Jonathan M Davis <issues.dlang@jmdavisProg.com> changed:

           What    |Removed                     |Added
----------------------------------------------------------------------------
           Severity|enhancement                 |normal

--- Comment #6 from Jonathan M Davis <issues.dlang@jmdavisProg.com> ---
Since this is in violation of the spec, I'm changing this back to a bug. If it's decided that the current behavior is desirable for whatever reason, then the spec will need to be updated instead. And even if the spec is updated instead of making this code illegal like the spec says it should be, the fact that @safe works with this code in spite of the fact that the variable is not properly initialized means that there's a compiler bug either way. So, it's not an enhancement.

--
1 day ago
https://issues.dlang.org/show_bug.cgi?id=24534

--- Comment #7 from Richard (Rikki) Andrew Cattermole <alphaglosined@gmail.com> ---
It is a bug in the compiler, I agree on that too.

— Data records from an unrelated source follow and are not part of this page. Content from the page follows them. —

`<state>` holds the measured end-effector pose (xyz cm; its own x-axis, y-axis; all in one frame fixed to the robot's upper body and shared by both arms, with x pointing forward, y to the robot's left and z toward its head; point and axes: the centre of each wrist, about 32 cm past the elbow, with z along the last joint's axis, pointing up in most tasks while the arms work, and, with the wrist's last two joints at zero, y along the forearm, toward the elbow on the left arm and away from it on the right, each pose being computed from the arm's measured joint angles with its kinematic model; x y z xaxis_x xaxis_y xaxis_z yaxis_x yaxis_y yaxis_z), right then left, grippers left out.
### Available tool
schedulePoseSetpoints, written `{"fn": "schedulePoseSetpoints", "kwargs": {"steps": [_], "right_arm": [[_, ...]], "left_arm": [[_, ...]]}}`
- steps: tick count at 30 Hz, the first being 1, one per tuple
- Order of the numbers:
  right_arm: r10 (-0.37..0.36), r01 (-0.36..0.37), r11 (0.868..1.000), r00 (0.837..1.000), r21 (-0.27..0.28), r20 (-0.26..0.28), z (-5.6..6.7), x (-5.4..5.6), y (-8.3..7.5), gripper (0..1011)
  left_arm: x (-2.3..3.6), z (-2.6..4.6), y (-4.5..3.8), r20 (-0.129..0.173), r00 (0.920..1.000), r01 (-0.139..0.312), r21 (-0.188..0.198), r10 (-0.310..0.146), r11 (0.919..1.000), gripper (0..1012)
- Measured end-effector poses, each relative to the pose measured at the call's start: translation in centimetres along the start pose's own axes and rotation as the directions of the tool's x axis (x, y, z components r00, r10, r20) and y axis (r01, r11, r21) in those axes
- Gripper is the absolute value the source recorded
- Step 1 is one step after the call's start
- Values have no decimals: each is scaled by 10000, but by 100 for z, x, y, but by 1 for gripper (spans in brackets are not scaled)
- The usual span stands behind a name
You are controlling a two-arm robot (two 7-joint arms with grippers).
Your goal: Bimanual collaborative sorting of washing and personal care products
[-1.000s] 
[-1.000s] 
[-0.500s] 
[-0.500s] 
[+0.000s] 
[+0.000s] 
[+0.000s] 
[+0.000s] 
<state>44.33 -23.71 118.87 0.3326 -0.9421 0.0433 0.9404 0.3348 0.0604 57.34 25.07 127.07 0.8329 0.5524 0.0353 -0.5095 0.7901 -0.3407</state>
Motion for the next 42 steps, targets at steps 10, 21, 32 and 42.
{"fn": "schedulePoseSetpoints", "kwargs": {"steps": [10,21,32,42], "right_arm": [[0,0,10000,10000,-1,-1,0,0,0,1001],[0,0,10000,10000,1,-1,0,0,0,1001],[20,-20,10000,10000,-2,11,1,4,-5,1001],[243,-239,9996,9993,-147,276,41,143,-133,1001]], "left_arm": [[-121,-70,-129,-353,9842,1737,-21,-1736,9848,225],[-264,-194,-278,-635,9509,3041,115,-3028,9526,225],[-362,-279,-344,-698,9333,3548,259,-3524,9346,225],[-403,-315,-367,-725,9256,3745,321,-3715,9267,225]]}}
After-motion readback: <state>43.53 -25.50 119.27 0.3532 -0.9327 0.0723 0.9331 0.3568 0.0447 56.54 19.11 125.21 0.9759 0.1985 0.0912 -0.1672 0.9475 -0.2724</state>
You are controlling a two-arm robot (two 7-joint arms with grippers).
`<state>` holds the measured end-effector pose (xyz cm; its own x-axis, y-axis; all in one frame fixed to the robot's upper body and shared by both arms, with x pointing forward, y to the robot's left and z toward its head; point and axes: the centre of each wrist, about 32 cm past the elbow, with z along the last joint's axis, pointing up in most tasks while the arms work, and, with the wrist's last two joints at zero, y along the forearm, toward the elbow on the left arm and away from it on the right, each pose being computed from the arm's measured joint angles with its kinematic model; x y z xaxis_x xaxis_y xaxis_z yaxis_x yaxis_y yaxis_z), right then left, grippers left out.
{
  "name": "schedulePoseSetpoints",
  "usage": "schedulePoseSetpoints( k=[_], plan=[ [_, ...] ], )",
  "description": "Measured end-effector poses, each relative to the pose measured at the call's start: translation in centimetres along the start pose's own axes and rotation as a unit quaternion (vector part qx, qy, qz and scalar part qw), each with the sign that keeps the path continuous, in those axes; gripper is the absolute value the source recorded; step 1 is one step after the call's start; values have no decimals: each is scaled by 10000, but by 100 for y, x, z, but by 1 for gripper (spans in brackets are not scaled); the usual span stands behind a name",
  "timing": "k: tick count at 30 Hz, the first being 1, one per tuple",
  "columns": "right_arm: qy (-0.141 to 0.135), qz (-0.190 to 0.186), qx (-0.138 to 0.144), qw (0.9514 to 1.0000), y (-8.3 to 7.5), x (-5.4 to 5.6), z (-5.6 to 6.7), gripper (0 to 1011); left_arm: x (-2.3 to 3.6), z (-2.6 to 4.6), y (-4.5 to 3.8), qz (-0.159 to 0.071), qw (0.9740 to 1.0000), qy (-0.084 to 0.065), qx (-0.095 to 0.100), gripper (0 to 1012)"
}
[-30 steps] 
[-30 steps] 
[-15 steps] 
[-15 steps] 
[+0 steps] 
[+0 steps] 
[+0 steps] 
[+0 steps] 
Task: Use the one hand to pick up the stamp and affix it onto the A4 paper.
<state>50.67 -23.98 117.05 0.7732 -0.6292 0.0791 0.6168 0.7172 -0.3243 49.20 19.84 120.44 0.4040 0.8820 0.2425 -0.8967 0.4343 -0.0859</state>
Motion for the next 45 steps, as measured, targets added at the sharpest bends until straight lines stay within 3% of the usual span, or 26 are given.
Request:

But, it is also desirable to skip variable declarations, as long as you don't touch them you do not violate the spec clause.

Since this is used in C code quite often, and therefore ported code (such as
dmd's backend).

A shortcut was taken with the current reverse search to analyze it, and it doesn't work as a result.

Solving this properly requires type state analysis as that is what this particular clause involves.

Therefore any attempts to fix this that does not do type state analysis is unfortunately another shortcut.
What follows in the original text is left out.